> [Problem to work on]: The lines to reproduce run from the first one below to the line containing "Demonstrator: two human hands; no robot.", both included. Reproduce them exactly and nothing else.

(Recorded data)
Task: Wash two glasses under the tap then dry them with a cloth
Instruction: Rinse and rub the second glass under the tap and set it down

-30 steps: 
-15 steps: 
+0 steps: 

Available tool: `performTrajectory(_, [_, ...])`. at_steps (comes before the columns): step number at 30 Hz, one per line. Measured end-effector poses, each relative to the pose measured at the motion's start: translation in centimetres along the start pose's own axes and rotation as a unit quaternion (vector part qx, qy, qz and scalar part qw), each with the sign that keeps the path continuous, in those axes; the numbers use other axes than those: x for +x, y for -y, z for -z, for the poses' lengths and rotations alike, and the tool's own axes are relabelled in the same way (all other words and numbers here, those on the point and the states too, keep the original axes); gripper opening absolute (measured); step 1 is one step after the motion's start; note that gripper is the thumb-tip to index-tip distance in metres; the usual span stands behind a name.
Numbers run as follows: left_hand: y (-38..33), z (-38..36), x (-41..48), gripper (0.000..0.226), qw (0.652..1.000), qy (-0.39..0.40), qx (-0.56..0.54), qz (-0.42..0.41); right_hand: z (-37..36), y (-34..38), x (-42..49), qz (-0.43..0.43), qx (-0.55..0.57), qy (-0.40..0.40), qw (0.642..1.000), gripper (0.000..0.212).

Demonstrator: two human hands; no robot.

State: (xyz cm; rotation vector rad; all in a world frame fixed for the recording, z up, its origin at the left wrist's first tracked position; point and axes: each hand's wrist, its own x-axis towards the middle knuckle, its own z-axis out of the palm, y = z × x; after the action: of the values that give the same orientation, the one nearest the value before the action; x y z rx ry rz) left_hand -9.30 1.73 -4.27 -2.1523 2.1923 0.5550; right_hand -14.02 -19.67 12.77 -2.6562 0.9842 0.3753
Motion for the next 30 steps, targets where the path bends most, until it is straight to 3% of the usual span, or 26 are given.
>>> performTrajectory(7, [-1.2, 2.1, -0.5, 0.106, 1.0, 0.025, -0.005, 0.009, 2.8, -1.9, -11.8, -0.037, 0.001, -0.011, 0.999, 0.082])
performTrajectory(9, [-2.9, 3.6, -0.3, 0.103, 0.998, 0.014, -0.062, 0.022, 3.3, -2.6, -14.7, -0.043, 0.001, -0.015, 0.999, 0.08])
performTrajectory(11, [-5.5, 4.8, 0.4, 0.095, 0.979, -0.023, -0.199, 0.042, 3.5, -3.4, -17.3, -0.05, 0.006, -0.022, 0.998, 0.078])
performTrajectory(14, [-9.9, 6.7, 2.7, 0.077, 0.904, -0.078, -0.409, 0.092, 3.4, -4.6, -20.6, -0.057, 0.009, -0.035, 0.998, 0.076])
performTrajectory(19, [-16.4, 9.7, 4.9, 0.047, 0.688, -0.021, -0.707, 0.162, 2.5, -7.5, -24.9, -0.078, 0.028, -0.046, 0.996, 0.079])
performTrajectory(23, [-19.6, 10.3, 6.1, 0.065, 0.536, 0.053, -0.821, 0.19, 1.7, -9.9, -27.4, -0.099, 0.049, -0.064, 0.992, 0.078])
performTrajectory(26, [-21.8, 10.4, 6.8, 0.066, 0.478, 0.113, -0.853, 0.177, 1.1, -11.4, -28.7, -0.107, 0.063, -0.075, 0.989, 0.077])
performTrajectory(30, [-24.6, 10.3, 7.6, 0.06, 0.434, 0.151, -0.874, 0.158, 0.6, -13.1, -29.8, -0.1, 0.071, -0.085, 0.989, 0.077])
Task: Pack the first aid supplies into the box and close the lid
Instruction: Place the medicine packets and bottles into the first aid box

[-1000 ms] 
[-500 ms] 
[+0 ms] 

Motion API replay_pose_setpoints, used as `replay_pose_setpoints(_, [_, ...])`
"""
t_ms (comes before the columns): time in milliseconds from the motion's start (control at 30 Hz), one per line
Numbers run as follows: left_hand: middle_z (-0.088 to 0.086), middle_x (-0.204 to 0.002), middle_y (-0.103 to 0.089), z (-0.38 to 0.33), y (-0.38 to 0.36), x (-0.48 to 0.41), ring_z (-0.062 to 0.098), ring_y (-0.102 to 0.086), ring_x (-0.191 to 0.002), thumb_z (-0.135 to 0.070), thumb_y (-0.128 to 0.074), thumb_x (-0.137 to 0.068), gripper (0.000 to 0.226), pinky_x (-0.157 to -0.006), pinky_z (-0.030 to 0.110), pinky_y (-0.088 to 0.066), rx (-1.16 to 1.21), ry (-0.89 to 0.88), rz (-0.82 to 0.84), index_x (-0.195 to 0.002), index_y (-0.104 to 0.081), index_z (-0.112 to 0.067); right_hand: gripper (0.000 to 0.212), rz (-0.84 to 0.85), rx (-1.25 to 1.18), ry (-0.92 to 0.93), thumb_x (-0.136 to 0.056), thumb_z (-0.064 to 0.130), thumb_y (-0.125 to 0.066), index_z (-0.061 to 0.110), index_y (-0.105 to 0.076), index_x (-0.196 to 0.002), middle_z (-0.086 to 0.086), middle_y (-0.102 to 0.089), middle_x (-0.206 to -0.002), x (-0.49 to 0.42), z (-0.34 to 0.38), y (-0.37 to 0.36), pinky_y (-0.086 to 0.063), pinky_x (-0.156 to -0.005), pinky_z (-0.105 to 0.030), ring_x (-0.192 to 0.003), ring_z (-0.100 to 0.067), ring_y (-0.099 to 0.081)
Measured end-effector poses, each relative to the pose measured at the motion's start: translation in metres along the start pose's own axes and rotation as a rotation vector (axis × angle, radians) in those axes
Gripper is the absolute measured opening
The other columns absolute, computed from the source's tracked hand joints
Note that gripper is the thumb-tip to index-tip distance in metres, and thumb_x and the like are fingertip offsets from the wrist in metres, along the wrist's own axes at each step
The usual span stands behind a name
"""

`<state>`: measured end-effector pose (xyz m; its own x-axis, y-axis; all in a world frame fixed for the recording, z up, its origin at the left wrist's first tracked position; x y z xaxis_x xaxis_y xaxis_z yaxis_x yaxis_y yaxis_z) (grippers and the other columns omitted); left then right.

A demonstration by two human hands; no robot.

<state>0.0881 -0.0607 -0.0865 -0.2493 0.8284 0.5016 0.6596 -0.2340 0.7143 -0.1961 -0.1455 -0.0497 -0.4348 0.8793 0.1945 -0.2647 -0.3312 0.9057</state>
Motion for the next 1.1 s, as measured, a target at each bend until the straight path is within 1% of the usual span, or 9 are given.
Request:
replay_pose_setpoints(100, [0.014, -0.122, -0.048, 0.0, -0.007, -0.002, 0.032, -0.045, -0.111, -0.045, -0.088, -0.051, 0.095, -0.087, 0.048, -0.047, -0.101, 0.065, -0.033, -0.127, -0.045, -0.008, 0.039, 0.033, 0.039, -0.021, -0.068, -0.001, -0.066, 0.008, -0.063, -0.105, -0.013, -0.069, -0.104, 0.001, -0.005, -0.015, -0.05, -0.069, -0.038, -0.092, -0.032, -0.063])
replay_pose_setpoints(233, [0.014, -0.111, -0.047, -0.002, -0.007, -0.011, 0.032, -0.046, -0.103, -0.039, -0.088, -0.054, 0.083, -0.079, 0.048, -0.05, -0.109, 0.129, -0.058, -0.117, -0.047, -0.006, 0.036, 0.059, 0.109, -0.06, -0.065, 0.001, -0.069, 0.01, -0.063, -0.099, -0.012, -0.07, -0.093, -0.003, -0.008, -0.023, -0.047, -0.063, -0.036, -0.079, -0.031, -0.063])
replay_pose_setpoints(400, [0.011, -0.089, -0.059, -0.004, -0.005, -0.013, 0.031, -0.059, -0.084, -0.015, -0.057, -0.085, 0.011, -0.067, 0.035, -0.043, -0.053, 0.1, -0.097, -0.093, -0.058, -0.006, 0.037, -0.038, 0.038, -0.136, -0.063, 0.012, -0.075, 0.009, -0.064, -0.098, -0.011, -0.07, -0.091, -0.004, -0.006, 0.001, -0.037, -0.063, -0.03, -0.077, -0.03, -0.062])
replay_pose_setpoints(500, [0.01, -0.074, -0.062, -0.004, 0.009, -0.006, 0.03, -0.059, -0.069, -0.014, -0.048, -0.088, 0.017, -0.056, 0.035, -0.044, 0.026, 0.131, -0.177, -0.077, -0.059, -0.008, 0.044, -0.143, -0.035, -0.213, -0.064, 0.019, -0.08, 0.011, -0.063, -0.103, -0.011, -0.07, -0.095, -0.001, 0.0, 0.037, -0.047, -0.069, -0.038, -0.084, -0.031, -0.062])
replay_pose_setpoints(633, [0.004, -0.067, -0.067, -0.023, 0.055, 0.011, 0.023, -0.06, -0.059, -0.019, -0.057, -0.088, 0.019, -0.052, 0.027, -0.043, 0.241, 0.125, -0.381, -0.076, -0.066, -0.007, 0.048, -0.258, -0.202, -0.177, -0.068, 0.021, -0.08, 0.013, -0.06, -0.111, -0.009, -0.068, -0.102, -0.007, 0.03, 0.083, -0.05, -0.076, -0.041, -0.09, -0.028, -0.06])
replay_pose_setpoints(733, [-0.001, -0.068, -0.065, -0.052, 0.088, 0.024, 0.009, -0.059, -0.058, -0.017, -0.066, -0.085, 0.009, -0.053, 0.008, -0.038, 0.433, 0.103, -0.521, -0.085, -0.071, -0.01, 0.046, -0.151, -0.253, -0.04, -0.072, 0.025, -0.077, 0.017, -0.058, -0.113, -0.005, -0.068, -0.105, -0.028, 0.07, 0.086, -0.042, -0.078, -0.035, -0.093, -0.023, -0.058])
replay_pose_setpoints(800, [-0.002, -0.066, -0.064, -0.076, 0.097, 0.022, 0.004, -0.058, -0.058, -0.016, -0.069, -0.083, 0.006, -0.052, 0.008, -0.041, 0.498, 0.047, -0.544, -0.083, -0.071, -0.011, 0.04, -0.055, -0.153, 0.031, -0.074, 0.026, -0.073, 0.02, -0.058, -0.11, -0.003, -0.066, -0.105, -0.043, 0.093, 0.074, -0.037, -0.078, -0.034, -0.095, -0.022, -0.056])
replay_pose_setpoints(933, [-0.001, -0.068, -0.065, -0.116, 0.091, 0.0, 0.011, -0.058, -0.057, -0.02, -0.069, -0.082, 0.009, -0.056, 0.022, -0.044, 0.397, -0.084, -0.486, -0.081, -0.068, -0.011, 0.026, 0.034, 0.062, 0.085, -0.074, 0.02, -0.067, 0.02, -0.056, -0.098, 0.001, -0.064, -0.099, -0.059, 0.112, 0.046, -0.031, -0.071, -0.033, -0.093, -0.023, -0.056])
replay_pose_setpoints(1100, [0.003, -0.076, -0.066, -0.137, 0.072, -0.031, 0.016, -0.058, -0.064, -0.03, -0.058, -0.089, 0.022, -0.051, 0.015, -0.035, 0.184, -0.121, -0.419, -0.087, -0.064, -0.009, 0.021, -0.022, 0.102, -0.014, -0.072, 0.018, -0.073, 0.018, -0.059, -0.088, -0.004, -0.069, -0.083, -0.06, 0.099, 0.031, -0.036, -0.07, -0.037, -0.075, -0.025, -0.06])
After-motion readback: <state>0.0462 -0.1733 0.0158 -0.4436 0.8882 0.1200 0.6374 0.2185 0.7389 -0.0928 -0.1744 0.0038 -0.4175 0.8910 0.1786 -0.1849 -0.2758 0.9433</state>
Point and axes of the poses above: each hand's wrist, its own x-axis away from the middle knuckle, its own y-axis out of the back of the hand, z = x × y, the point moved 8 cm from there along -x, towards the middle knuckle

> [Result for this exercise]:
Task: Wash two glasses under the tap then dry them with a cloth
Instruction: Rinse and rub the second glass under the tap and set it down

-30 steps: 
-15 steps: 
+0 steps: 

Available tool: `performTrajectory(_, [_, ...])`. at_steps (comes before the columns): step number at 30 Hz, one per line. Measured end-effector poses, each relative to the pose measured at the motion's start: translation in centimetres along the start pose's own axes and rotation as a unit quaternion (vector part qx, qy, qz and scalar part qw), each with the sign that keeps the path continuous, in those axes; the numbers use other axes than those: x for +x, y for -y, z for -z, for the poses' lengths and rotations alike, and the tool's own axes are relabelled in the same way (all other words and numbers here, those on the point and the states too, keep the original axes); gripper opening absolute (measured); step 1 is one step after the motion's start; note that gripper is the thumb-tip to index-tip distance in metres; the usual span stands behind a name.
Numbers run as follows: left_hand: y (-38..33), z (-38..36), x (-41..48), gripper (0.000..0.226), qw (0.652..1.000), qy (-0.39..0.40), qx (-0.56..0.54), qz (-0.42..0.41); right_hand: z (-37..36), y (-34..38), x (-42..49), qz (-0.43..0.43), qx (-0.55..0.57), qy (-0.40..0.40), qw (0.642..1.000), gripper (0.000..0.212).

Demonstrator: two human hands; no robot.

This output has been written out in full.